Apple CEO Tim Cook recently said it “seems likely” that most staff won’t be back before June. That return date, if it holds up, would actually please landlords, who’ve seen company after company balk at calling employees back to their desks — among them, Google, JPMorgan Chase and Bank of America.
The city’s 440 million square feet of office towers remain stubbornly near-empty 10 months after the pandemic started here, according to market tracker Kastle Systems’ closely followed Back to Work Barometer.
Most real-estate insiders agree with work-from-home skeptic Ruth Colp-Haber, a Wharton Property Advisors principal, that “self-isolation is a dead end and human beings need to gather together.” Yet New York metro-area occupancy dipped to 12 percent the week before Christmas, Kastle reported, compared with a weekly average between 14 and 17 percent in previous weeks.
Work-from-home hasn’t yet sunk any landlords, as most tenants continue to make lease payments. But if WFH lasts indefinitely, it would be a calamity — and not just for New York.

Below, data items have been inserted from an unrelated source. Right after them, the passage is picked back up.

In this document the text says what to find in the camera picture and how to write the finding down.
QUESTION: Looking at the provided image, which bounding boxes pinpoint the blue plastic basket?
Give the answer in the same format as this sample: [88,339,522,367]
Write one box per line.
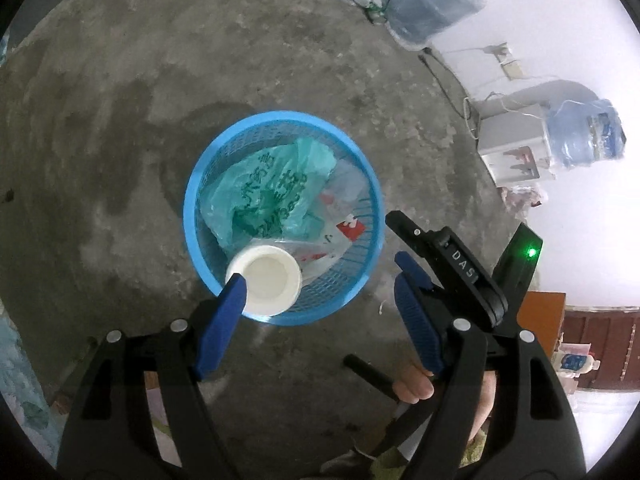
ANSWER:
[182,110,386,327]

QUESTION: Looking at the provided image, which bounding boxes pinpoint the wall socket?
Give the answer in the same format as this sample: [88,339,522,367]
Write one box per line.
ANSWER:
[492,44,526,81]

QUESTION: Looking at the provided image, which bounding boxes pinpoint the person's right hand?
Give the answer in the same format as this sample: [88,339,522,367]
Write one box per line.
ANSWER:
[391,364,436,406]

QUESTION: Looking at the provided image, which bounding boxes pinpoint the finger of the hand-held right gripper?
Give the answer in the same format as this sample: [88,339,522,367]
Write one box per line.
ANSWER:
[385,211,508,331]
[395,251,448,293]

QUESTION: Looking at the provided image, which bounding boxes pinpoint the brown wooden cabinet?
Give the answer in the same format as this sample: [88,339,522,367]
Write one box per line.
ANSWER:
[562,307,640,391]

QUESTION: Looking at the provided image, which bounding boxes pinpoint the white water dispenser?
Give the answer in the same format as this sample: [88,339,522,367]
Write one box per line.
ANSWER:
[475,80,601,186]

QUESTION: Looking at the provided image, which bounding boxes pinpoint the brown cardboard box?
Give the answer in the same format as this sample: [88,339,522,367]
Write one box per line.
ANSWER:
[517,290,566,356]

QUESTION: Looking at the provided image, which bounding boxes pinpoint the green plastic bag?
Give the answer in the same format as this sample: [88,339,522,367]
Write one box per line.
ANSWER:
[200,137,338,253]

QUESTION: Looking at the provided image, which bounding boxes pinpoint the pink printed bag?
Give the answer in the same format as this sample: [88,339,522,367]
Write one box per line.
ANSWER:
[500,185,546,211]

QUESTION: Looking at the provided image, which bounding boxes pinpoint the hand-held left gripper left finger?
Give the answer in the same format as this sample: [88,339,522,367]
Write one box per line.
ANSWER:
[56,275,248,480]

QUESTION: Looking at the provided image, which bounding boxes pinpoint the blue water bottle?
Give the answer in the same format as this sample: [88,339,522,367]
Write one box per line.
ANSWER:
[545,99,627,168]
[387,0,488,46]

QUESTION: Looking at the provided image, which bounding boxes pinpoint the green fluffy cloth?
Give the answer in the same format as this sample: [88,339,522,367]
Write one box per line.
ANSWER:
[370,432,493,480]

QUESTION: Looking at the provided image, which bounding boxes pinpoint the white cup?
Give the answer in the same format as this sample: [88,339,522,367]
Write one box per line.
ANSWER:
[225,245,303,317]

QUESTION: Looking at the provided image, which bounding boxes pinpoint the black cable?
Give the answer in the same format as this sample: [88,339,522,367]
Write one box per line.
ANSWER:
[420,47,471,118]

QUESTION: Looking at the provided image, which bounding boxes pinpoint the floral blue tablecloth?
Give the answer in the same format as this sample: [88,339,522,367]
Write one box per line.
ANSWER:
[0,310,56,461]

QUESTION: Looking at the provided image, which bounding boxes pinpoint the white plastic bag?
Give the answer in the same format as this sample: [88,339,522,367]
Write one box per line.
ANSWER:
[280,160,368,286]

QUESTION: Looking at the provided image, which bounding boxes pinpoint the white bottle blue label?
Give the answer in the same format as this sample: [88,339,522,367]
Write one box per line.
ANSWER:
[552,345,603,376]

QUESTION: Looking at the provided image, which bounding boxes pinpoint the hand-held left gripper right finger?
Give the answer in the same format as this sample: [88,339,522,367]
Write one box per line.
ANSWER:
[394,272,587,480]

One industry insider unwilling to be named said, “Take it to the extreme. Not just Manhattan but cities around the world turn into white-elephant ghost towns. What happens to all those buildings which prop up whole economies?”
The vast majority of landlords, brokers and analysts dismiss such a worst-case scenario. But with each passing month, the near-empty state of Midtown, Midtown South and downtown ratchets up the tension.

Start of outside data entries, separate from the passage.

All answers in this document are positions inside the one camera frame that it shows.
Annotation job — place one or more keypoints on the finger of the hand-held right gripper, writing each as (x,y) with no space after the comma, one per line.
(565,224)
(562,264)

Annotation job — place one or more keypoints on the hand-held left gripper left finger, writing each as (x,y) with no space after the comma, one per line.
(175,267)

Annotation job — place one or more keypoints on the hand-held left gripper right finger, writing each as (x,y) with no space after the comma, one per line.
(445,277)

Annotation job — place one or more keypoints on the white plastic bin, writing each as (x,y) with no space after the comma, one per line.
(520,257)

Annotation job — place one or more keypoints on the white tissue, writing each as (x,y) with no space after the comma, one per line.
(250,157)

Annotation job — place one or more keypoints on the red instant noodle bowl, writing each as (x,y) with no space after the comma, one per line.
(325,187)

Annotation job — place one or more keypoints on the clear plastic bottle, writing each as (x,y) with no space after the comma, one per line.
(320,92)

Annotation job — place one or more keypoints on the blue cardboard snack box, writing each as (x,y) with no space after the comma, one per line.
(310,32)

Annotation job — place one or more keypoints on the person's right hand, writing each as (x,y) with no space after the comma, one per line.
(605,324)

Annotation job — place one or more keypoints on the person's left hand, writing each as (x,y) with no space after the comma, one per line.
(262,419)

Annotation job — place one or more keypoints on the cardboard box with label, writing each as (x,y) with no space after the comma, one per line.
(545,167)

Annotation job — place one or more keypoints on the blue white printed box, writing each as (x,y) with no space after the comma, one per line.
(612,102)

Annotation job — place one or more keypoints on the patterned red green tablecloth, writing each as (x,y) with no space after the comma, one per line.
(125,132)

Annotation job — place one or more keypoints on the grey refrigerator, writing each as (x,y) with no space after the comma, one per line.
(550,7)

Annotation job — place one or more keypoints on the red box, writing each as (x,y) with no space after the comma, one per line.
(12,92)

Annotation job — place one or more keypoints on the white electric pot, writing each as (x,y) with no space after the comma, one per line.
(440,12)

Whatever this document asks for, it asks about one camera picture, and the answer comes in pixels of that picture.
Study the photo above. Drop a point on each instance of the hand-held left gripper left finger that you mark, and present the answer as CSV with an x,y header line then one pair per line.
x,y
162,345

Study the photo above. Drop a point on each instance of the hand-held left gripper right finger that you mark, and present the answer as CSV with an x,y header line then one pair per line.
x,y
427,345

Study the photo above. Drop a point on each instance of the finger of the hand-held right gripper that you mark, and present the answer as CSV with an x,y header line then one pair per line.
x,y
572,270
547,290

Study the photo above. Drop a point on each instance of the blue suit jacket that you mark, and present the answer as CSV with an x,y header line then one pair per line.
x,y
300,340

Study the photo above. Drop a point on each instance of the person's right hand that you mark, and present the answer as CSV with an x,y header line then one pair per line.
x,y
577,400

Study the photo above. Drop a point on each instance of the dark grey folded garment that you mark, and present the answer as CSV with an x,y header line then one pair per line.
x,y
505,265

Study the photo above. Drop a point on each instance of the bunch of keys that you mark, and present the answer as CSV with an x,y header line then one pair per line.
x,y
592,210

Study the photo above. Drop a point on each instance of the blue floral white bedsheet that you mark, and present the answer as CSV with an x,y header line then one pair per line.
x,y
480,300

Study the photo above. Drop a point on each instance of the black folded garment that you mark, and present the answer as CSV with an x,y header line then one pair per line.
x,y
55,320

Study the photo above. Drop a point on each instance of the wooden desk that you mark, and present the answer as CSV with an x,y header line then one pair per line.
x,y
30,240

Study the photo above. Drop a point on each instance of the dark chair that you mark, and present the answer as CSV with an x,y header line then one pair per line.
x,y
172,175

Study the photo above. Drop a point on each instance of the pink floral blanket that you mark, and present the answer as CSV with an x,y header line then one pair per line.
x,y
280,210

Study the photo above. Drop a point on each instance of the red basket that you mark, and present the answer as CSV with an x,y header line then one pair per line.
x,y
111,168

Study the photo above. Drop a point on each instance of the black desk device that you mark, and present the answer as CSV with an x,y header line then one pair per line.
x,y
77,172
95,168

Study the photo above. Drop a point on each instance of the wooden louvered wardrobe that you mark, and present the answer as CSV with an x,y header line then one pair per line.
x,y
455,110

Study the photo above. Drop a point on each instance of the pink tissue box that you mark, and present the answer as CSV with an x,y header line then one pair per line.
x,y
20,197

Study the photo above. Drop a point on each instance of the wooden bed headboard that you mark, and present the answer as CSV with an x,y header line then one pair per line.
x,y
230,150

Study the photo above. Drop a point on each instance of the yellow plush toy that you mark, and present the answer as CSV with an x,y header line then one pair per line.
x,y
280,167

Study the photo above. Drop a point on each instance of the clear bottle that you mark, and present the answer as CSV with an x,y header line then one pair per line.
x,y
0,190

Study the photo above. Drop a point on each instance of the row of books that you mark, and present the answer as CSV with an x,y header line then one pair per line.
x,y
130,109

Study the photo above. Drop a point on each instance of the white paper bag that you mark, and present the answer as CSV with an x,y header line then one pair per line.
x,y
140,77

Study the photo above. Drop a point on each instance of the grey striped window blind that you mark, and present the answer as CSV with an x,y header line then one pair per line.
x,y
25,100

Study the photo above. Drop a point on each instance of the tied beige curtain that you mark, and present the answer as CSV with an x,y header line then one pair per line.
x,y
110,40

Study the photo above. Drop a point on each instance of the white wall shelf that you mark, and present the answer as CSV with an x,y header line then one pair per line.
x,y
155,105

On the reassuring side, real-estate research and consulting firm CREtech reports that nearly 60 percent of US employees expect to return to their offices, at least part-time, by the end of the first quarter.
Less comforting, a Fortune survey found that one-third of all employees would prefer never to go back to their desks. The wish to work from home permanently was most pronounced among older workers ages 55 to 64.

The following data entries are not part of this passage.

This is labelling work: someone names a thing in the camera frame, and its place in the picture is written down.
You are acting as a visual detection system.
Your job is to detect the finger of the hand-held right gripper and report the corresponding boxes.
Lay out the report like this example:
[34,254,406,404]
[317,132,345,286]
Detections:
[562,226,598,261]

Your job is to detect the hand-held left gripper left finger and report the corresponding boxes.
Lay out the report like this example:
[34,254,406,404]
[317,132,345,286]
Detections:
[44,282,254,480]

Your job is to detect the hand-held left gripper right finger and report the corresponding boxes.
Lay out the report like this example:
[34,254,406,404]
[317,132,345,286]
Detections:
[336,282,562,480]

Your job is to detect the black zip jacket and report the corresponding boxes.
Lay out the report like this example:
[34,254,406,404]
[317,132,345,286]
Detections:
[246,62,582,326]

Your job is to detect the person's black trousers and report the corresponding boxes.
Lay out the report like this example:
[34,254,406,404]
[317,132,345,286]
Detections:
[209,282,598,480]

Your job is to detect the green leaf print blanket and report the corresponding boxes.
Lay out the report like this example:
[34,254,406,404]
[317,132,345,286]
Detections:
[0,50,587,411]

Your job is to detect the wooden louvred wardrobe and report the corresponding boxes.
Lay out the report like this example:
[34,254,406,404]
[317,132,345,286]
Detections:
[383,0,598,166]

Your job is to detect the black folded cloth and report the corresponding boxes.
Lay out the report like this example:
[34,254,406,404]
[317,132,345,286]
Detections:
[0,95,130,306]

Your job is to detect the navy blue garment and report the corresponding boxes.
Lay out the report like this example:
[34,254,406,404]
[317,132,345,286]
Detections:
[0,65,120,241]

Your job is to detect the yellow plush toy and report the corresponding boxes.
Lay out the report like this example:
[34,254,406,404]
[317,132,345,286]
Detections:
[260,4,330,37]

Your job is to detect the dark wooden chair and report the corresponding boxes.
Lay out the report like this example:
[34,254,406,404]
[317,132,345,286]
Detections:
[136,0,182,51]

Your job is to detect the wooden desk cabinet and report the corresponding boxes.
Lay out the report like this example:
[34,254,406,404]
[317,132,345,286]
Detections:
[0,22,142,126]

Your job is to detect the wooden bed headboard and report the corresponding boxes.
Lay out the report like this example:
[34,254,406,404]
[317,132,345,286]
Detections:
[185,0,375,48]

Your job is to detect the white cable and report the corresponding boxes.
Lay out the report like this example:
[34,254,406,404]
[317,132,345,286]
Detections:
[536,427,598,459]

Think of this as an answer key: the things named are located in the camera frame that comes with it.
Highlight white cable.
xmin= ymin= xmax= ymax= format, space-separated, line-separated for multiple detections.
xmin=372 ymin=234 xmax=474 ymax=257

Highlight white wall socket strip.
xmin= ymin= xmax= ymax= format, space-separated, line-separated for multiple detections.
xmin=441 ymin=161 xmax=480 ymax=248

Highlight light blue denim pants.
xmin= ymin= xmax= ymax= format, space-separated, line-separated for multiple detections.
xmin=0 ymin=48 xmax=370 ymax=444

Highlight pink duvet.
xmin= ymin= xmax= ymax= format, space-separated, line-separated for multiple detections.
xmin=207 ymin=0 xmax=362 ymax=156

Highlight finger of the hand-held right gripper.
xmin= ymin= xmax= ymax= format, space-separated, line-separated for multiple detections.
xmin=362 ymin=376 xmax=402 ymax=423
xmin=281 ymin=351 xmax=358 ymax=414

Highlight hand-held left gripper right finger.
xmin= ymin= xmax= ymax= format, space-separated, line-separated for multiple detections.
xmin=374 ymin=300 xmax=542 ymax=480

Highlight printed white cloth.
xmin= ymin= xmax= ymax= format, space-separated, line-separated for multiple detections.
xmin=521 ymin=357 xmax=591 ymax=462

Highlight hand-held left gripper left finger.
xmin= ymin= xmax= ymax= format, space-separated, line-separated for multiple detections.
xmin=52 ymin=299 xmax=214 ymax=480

The snail’s-pace return has exasperated major landlords.
SL Green CEO Marc Holliday said in a third-quarter earnings call that “80 percent, 85 percent of the people that work in office buildings are still home, and that’s frustrating.”
CBRE Chief Executive Bob Sulentic said on CNBC that the vaccine launch will be “crucial” and lead to “much more activity” in office buildings by mid-2021.
Landlords attribute the slow return pace partly to employees’ fear of contracting the virus on mass transit and lack of amenities that are a main reason why people enjoy working in dense commercial districts. Theaters are dark and restaurants are closed for indoor service.
They also blame chief executives for not pushing their staffs hard enough to reclaim their offices.
“The CEOs themselves are willing to go back, and many have,” one executive of a privately held property firm told The Post. “But they’re leery of getting sued if someone catches COVID-19. They say they want to bring their teams back, but they don’t do enough to make it happen,” he said.
“Meanwhile, every month they stay home further cements the idea of working at home.”
Colp-Haber wrote in a newsletter, “The decision on when and how to return to the office will be made by senior management, not the rank-and-file employees.”
She added, “Smart landlords will play their part with more flexible lease terms, pandemic-protection clauses and lower rents.”